そして『全てを破壊する風』が吹く。頭の中で警鐘が鳴り、背筋が凍る。
あれを諸に食らえば、骨も残らない。
「【暴虐の風巻】」
一定の方向性など無い乱方向に旋回する巨大な竜巻が男の手から放たれる。
無数の風の刃が地面を抉りながら轟音共に、秒速2メートルで突き進んでくる。
避けようにも突き進むに連れ、巨大な風の嵐となって迫り、暴風で避け切れない。
「避けられないのでしたら、突き進むまで、です!!」
更に魔力を魔法へと変換させる。
青い炎の火力が増し全身を覆う。
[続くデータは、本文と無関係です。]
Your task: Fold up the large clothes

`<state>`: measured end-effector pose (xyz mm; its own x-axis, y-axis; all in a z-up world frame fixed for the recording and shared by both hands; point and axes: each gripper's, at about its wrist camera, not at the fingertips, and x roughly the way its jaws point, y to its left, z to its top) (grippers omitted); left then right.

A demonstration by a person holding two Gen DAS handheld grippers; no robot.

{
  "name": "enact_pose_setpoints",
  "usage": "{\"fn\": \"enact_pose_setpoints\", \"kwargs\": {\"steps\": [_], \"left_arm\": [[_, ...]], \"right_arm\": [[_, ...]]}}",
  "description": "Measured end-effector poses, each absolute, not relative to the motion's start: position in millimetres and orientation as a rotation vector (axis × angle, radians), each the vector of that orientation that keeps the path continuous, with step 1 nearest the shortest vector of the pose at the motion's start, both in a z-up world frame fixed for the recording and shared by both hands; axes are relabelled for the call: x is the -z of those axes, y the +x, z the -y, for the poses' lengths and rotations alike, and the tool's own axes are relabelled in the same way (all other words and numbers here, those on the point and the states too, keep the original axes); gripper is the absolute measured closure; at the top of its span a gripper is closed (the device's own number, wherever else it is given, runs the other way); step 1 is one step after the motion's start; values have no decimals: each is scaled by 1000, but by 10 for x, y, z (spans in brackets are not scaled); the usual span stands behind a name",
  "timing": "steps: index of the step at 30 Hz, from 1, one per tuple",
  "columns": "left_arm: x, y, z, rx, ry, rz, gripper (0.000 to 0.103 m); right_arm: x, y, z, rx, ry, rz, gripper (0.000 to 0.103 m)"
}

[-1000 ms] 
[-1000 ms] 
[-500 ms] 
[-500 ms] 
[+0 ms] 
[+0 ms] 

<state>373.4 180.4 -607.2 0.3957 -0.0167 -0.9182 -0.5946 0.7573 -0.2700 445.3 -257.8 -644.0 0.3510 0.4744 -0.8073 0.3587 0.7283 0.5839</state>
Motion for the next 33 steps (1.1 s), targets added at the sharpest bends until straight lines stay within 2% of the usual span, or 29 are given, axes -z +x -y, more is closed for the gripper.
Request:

尾の炎の球が体を覆う炎に吸収され、『蒼炎の狼』へと姿が変わり、迫る暴風の嵐へと、
真正面から突っ込み嵐の中へと消える。
「フハハハッ!!愚かなり!!我の魔法を易々と切れ抜けられると思っているのか?
否!!否否否否否否否、否だ!
そのまま塵芥とかし、消え失せろ!!!」
風の嵐の勢いが増す。
今にも、全身に纏っている炎が、風の勢いに負け吹き飛ばされそうだ。
「くっ、うっぐ!!」
全身に無数のかすり傷ができる。そこから血が溢れ出す。痛みで気が遠くなるのを堪えて一歩、一歩と前進していく。
「負け、ないの、です!!」
鋭い蒼炎の爪で風の刃の嵐の中を踏み込む。
一気に数メートルの距離を縮める。
「はあああああ!!!」
炎の火力が更に増し、全身の傷口から流れる血が燃え上がり一気に炎で癒える。
―――全神経を集中させる。
迫り来る風の刃を紙一重で避ける。
そして、魔法の根元を捉える。
根元を攻撃する事でこの魔法は止まる筈だ。
「【焔の刃】!!!」
蒼炎がクーシェの心の中の炎が如く変化する。炎が刃となり、この魔法の根元を真っ二つに切り裂く。